The tide goes out: Who swims naked?

“You don’t see who’s swimming naked until the tide goes out,” Warren Buffett has said repeatedly, regarding various crises. That’s what happens when the exuberance of the markets is punctured and the true fundamentals of the companies are exposed. The doubt today with the stock market euphoria that artificial intelligence has propelled is whether we are facing a bubble and, if so, how and when it will begin to correct itself. “I am one of those who believe that there is a bubble, the question is how it will burst, whether in an orderly manner or as happened in 2008. The latter could cause many problems, because the stock market is central in the United States,” says Lourdes Casanovas from Cornell University (New York).

An orderly sifting would keep the large companies afloat and eliminate those most inflated by liquidity from the market, but the effects would be felt in the rest of the world equally. BlackRock warns in its report that the credit market is entering a more restrictive phase this year. Paul de Grauwe of the London School of Economics also sees the bubble. “The correction will come, will or not it’s in 2026? In two years? Three? We do not know, however relying on its virulence it might result in a recession,” he points out.
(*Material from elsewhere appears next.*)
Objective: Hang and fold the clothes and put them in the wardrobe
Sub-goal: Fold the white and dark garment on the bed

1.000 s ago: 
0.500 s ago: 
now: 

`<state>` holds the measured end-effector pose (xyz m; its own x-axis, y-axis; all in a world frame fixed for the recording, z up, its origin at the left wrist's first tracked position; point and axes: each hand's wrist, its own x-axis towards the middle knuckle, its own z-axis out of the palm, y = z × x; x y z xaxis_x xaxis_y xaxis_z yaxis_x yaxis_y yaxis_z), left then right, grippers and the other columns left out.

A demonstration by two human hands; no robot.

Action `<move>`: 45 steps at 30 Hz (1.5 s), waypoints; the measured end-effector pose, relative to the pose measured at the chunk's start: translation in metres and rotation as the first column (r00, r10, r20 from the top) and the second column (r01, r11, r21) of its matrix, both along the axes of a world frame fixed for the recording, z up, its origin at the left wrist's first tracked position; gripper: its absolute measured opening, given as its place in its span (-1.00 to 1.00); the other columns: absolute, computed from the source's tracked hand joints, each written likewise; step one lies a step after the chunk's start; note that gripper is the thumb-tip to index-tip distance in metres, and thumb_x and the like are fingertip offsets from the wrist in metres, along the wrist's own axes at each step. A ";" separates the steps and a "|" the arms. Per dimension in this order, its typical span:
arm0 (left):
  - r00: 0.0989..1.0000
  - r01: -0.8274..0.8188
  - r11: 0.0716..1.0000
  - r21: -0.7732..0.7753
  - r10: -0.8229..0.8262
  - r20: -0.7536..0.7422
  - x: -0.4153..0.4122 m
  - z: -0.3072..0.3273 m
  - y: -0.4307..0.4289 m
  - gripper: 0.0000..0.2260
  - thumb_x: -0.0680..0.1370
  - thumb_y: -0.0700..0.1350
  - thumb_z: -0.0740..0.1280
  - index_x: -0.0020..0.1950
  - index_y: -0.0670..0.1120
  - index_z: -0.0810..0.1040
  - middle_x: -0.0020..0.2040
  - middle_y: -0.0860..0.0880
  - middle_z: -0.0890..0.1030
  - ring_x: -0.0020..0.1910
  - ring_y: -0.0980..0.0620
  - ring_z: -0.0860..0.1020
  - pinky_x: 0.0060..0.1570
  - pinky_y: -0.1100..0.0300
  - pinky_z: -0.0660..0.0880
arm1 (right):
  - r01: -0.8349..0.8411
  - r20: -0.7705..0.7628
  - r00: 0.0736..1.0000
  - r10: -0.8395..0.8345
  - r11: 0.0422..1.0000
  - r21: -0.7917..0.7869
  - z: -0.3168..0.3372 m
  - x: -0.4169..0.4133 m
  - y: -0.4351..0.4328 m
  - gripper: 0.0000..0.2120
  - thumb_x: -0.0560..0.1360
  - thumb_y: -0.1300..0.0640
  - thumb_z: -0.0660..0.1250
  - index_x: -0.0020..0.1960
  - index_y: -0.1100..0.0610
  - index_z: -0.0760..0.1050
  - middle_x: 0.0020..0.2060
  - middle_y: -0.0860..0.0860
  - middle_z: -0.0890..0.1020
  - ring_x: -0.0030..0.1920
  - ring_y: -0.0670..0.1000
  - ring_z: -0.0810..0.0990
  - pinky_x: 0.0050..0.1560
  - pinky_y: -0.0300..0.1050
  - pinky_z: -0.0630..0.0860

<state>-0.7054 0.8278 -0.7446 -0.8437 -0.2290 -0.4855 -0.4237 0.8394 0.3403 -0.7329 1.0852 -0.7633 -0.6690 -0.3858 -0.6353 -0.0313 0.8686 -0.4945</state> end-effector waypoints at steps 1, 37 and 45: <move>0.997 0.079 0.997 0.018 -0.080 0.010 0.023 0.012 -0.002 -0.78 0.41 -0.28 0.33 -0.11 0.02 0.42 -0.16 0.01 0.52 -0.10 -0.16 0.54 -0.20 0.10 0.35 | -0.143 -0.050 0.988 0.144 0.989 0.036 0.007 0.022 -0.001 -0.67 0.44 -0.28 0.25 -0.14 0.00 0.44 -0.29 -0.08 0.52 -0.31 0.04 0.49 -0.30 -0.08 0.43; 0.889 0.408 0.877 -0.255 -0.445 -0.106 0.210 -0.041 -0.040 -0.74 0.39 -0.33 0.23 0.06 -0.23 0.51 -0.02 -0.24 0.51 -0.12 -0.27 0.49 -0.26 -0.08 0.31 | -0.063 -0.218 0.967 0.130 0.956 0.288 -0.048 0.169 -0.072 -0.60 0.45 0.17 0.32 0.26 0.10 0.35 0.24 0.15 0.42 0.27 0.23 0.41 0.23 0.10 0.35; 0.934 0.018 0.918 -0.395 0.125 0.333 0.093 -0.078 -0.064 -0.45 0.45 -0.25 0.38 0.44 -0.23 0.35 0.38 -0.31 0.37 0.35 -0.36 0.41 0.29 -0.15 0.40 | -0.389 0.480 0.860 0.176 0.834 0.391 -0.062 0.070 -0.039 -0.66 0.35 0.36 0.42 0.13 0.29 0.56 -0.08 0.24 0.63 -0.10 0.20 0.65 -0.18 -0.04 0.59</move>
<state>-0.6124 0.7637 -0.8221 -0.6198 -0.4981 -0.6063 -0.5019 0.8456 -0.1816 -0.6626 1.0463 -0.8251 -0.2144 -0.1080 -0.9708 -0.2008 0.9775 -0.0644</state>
Uncertainty about Washington’s international policy constitutes, in his opinion, another possible source of problems that would lead to decline, but one that is very difficult to predict. In Europe, the two forces that collide on Germany stand out, the need for adjustment of its industry in the face of its Government’s plan, which in the summer announced its plan to issue 850,000 million euros in debt until 2029 for investments in defense and infrastructure.

For Raymond Torres, “the key is what happens in the United States, Spain has little exposure to that risk, but there is a business investment problem.” Sicilia warns that growth “has been very extensive, with little productivity.” If the tide goes out, as Warren Buffett said, that is what will be seen.

a dystopia

Hell has variants. In this we must think about an uncontrolled bursting of the AI ​​bubble and, to the gale that the Trump Government represents, add a couple of geopolitical scares. Gita Gopinath, former deputy managing director of the IMF and now a professor at Harvard, has made some disturbing calculations to The Economist: a correction of the same magnitude of the crisis puntocom It would wipe out $20 trillion of US household wealth (equivalent to 70% of GDP) and foreign investors’ losses would be equivalent to 20% of the rest of the world’s GDP. The role of the dollar as a security cushion, he warns, would no longer work as it did in the past, given its recent weak performance.

“The most harmful crises are people who happen with some monetary accelerator, within the case of a 30% fall within the inventory market or the chapter of a US financial institution, the contagion is fast. Governments should then determine whether or not to let the system regulate and purge itself or whether or not the injury could possibly be a lot better they usually attempt to cease it. Credit and consumption would undergo in any case,” explains Jorge Sicilia. In the much more antagonistic state of affairs, economists additionally level to the invasion of Taiwan – key to the all-powerful chip business – by China and an escalation of tensions with Venezuela.